25 Background: Poor costing systems and measurement have led to cross-subsidies and cost-shifting in health care. A large academic cancer center has adopted Robert Kaplan's bottom-up cost accounting methodology called time-driven, activity-based costing (TDABC). TDABC in health care has been proven to be an effective cost accounting tool to measure and improve care delivery by standardizing and creating transparency around patient care processes. The project aims to process map and identify event triggers associated with each process map, use a software applications to compute the costs and resource capacities.

METHODS: Information technology and financial subject-matter experts integrated clinical, resource, and financial data from the institution's enterprise information warehouse, general ledger, resource and asset management systems into the software application. Clinical business managers, nurse managers and other clinical content experts helped identify patient-level care processes.

RESULTS: The institution deployed a project team to integrate data from the institution's enterprise information warehouse and aid in the process mapping across three multidisciplinary care centers.

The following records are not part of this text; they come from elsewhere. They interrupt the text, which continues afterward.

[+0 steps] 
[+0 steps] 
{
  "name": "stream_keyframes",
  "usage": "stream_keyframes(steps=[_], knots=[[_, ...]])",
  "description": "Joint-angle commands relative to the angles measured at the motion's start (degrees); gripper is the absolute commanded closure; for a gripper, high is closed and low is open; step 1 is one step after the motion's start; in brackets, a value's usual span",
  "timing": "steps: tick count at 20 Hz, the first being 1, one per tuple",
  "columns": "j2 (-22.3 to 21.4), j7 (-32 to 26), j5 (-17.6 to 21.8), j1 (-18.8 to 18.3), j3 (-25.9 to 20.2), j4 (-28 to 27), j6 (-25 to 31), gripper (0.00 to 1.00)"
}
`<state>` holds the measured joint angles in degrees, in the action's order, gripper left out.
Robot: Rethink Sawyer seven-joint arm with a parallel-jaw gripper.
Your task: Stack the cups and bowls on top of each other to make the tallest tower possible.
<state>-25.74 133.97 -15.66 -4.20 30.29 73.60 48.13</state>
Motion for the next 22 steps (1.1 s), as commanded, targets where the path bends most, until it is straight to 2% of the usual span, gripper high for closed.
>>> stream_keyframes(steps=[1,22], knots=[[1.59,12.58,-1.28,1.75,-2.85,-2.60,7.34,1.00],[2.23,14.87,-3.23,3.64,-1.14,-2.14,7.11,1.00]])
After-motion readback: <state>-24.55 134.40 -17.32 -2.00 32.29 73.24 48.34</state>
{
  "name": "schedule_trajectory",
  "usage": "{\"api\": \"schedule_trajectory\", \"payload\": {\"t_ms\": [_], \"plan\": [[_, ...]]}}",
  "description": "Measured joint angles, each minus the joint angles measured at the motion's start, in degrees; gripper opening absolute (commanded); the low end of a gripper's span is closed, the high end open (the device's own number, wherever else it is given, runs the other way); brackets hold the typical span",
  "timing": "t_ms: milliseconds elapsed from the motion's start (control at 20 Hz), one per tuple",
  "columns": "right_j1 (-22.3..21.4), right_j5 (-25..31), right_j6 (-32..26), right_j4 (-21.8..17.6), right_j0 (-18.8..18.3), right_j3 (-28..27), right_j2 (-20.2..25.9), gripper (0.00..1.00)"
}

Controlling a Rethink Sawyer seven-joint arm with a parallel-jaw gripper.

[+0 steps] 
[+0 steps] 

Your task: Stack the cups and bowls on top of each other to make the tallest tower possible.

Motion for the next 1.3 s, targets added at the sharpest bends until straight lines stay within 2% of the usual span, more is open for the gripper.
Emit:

The team was able to successfully cost both direct and overhead costs associated with 69 head and neck, 18 endocrine, and 15-20 proton therapy patient-level processes over 7 different business department within 7 months. The resource capacity analysis was the most difficult to analyze due of the lack of transparency around resource's clinical, administrative, and research responsibilities. Dashboards are currently being developed to help assess changes in patient care processes, cost or resource utilization.

CONCLUSIONS: This methodology can be used across all health care organizations in all countries to analyze the true cost of care delivery.